Martín, responsable también de la programación musical de Donostia Kultura y de música popular de la Fundación Kursaal, lo que se traduce en aproximadamente 255 actuaciones al año, puntualiza que los artistas “han aceptado” que las Administraciones pongan el local y se hagan cargo del “gasto de apertura de puertas”. Luego la actuación se paga con el dinero de la venta de entradas, con lo que “el riesgo se ha trasladado al artista”. “El artista es el que debe presentar su propio espectáculo, y la consecuencia de esto es un aumento de la presencia de pop local y estatal”, continúa. Así, por ejemplo, han desfilado en los últimos meses por el Kursaal Amaral, Vetusta Morla o Russian Red.

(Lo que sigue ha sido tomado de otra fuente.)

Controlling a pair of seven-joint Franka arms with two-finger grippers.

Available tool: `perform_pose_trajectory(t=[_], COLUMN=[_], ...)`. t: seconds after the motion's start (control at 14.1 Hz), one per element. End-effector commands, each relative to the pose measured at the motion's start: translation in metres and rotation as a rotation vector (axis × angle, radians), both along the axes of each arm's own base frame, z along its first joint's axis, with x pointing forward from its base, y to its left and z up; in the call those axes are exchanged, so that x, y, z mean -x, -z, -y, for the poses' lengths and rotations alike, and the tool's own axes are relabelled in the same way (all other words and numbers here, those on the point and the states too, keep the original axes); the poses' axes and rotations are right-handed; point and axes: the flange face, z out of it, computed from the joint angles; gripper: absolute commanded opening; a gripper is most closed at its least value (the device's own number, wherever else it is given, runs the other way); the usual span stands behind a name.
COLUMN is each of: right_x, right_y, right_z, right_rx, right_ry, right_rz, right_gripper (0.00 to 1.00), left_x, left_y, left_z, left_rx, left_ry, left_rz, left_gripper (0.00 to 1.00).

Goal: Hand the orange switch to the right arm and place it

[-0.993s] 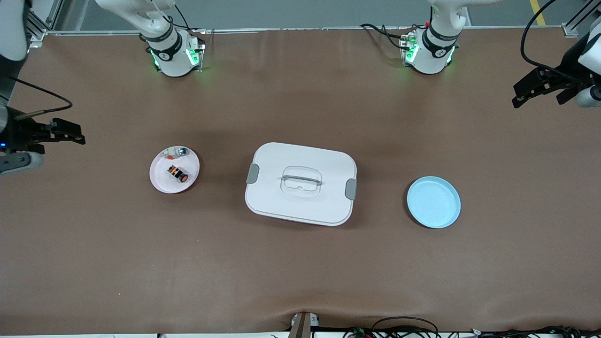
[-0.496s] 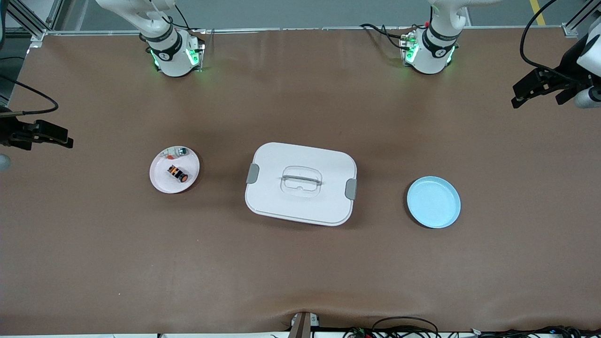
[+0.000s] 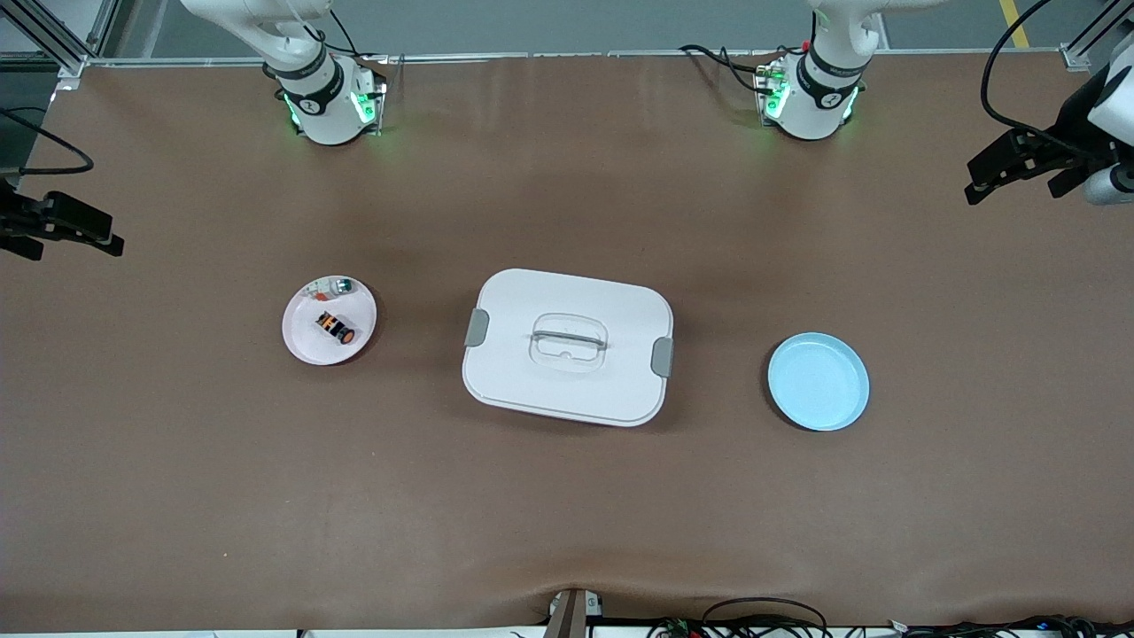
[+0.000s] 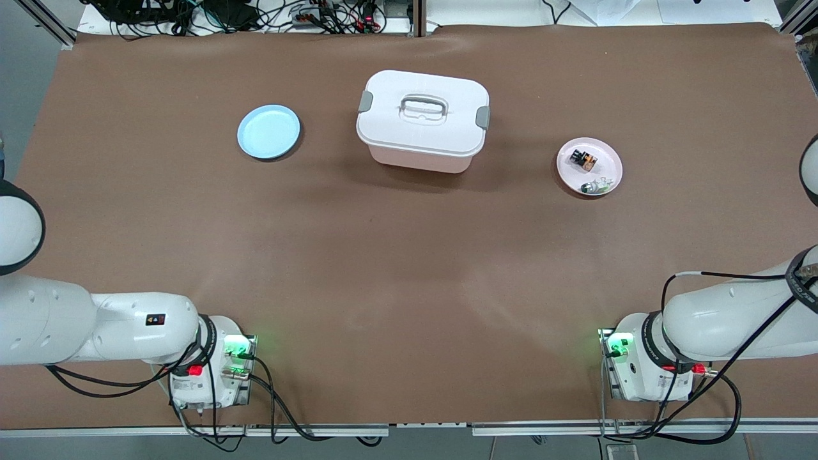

Los artistas locales y nacionales comienzan a renunciar al caché

Una realidad, que si bien permite el descubrimiento de la música más próxima, encierra otros problemas. “No es lo mismo venir de Madrid o Barcelona que venir de Minnesota. Los músicos extranjeros, especialmente los grandes nombres, se resisten a este tipo de presentaciones”, detalla. Tampoco la nueva oferta parece beneficiar a “la música más difícil, el jazz, la música del mundo, la de vanguardia; ahí las cosas están más duras y se destina a eso lo que permiten las subvenciones”, añade Martín.

Aunque no sea la clave del éxito, tal vez parte de la solución resida en las colaboraciones, una figura que quizás en determinados festivales puede no cuajar, como en el caso del Jazzaldia, según Martín. “La gran estrella no puede ser la misma que el de Vitoria y Getxo, por ejemplo”, si puede funcionar con otros parametros. La Quincena, por ejemplo, se ahorra 150.000 euros gracias a un acuerdo de colaboración con el Festival de El Escorial de Madrid. El Zinemaldia aplica el mismo sistema, como ilustra su responsable, José Luis Rebordinos: “En tiempos de dificultades, es necesario buscar compañeros de viajes con los que compartir objetivos y recursos”. El Festival de Cine, la más relevante cita cultural de la ciudad, unió lazos el año pasado con la Berlinale y su sección Culinary Zinema.

El Jazzaldia ha incrementado su presupuesto gracias a los patrocinadores

Aunque “es necesario que desde el sector público se invierta en cultura, sin dinero público sería imposible mantener en pie actividades e instituciones de alto valor cultural”, subraya Rebordinos. En la actualidad resulta acuciante recurrir al sector privado y “para ello sería interesante desarrollar un sistema de incentivos fiscales suficientemente atractivo”, propone.

Sobre esa senda se supone que comenzará a actuar la ley de Mecenazgo en que trabaja el Ministerio de Cultura. Hasta que esta nueva norma aclare la figura del Medici del siglo XXI, el Zinemaldia —con unas cuentas de 7,1 millones en 2011, de los que el 42% los aportan la taquilla y los patrocinios—, cuenta, por ejemplo, con una empresa que se encarga de buscar patrocinadores. Y el Festival de Jazz, gracias a la publicidad de las compañías —su nombre incluye la marca de una conocida cerveza—, pasará en 2012 de tener un presupuesto de 1,6 millones a 1,7. Dos figuras, la del mecenas y la del patrocinador, que “pueden y deben coexistir en un mundo de gestión de la cultura contemporánea”, concluye Martín.